[[ DATASET EXTRACT, beginning ]]

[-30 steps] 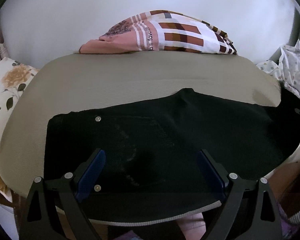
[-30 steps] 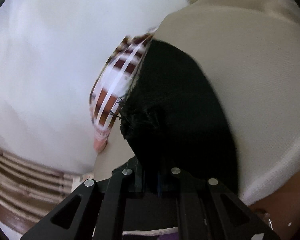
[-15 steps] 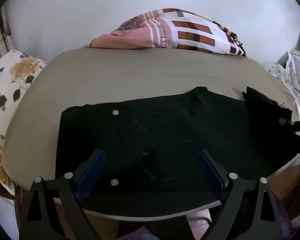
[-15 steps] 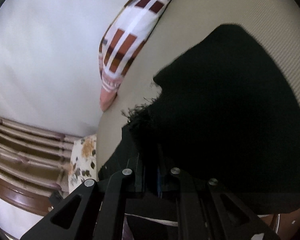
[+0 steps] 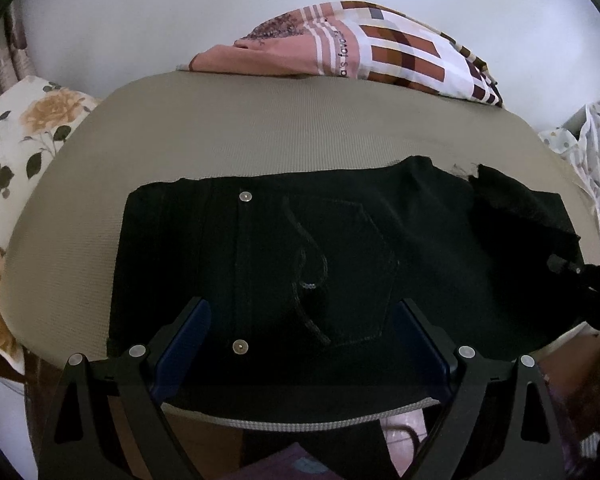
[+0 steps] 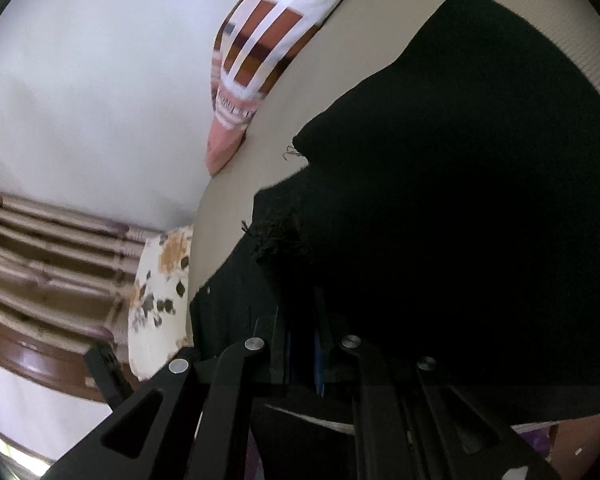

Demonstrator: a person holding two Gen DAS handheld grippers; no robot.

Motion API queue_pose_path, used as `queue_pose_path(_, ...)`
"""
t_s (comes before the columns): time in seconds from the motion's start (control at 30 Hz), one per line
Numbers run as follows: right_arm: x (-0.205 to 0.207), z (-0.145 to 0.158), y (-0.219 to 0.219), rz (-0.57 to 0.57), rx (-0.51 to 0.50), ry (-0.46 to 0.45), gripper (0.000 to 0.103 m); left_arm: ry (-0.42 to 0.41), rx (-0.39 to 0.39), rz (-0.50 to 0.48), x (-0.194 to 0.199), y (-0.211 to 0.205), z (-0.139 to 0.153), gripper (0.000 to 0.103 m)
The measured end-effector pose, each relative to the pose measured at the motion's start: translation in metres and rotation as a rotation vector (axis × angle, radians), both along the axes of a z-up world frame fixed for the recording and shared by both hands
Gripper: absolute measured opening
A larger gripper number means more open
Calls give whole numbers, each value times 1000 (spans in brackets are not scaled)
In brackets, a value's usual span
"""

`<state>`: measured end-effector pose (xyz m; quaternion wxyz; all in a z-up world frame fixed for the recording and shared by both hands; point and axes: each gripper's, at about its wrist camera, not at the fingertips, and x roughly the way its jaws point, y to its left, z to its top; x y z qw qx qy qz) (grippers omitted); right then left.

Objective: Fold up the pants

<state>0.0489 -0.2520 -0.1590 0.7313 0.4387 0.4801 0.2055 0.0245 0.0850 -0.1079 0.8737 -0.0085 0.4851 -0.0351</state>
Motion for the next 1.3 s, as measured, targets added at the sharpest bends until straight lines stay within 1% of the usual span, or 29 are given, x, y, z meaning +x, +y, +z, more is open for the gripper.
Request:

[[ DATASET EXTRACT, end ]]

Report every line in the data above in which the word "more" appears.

A larger gripper number means more open
Motion for the next 1.3 s, as measured, targets added at the sharpest bends until straight lines stay within 1% of the usual span, or 29 are given, x, y, z meaning +x, +y, +z, more is open for the gripper.

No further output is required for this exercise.